Nutrient Comparison: Boiled Potato Skin VS Cooked Frozen Carrots per 5 oz
Compare the macro and micronutrient content in 5 oz of Boiled Potato Skin versus 5 oz of Cooked Frozen Carrots to make informed dietary choices. Explore their nutritional differences and benefits.
Lets compare vitamin content per 5 ounces of Boiled Potato Skin vs Cooked Frozen Carrots:
- 5 ounces of Boiled Potato Skin have 2.9 times more Vitamin B3, 2.1 times more Vitamin B5, 2.8 times more Vitamin B6 and 2.3 times more Vitamin C than Cooked Frozen Carrots.

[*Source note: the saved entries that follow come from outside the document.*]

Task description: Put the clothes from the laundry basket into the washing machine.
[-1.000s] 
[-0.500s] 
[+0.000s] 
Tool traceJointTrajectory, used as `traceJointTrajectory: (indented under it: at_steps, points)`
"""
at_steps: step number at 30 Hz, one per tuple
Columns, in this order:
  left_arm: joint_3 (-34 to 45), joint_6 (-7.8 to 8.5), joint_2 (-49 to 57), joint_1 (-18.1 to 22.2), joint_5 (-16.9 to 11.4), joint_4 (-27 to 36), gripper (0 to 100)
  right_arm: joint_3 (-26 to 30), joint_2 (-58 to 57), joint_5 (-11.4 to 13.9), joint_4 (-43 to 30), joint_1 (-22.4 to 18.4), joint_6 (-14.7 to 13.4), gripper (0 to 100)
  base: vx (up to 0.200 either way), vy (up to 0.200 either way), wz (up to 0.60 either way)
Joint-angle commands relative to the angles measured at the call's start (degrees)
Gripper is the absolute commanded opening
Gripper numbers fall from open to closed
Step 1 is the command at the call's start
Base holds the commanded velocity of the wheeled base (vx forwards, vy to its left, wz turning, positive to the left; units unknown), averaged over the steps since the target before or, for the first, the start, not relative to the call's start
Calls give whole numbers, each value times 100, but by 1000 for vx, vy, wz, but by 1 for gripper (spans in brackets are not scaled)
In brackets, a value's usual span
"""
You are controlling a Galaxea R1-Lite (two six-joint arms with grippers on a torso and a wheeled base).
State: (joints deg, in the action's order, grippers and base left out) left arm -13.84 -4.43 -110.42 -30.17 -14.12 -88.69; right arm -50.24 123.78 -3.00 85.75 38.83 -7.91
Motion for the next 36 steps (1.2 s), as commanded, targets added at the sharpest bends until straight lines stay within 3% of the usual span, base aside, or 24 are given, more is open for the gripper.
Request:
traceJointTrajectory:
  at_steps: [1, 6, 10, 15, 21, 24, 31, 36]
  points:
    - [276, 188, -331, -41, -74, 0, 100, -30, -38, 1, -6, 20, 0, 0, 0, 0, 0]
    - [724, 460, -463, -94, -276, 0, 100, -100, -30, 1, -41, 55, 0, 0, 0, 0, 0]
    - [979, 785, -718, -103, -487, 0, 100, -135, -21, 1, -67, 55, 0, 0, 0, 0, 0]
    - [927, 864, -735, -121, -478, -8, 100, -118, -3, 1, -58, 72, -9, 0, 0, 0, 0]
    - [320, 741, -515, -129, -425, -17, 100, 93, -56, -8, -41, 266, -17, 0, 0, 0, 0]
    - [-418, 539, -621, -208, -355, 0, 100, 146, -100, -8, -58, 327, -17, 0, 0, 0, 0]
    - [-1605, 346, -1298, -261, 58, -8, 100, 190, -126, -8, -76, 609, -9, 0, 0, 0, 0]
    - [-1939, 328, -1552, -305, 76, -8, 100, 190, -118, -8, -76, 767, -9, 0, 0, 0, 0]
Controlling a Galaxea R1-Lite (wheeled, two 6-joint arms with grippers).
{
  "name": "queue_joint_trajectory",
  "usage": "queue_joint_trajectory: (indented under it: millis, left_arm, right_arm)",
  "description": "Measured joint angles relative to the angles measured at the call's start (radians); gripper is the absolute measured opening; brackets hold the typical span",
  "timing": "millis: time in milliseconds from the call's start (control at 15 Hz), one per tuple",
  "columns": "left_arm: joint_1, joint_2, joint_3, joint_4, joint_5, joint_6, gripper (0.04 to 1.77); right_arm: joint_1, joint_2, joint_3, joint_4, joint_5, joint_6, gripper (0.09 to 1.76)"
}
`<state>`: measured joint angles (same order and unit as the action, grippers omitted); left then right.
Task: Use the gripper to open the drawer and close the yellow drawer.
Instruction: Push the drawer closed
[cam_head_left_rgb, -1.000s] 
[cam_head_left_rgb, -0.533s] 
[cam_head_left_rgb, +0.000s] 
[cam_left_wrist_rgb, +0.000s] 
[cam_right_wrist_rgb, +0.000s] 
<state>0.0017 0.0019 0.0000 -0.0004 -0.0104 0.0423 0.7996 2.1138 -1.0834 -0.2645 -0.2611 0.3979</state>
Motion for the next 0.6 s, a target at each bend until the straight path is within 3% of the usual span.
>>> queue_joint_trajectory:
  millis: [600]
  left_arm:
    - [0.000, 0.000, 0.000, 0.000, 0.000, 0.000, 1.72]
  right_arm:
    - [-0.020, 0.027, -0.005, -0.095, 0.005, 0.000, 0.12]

- While 5 oz of Boiled and Drained Frozen Carrots contain more Vitamin A than Boiled Potato Skin no Salt.
- Both Boiled Potato Skin and Cooked Frozen Carrots provide similar amounts of Vitamin B1, Vitamin B2 and Vitamin B9 per five ounces.
- 5 ounces of Boiled Potato Skin have insufficient amounts of Vitamin A
- Both Boiled Potato Skin no Salt as well as Boiled and Drained Frozen Carrots have insufficient amounts of Vitamin B12 and Vitamin D in five ounces.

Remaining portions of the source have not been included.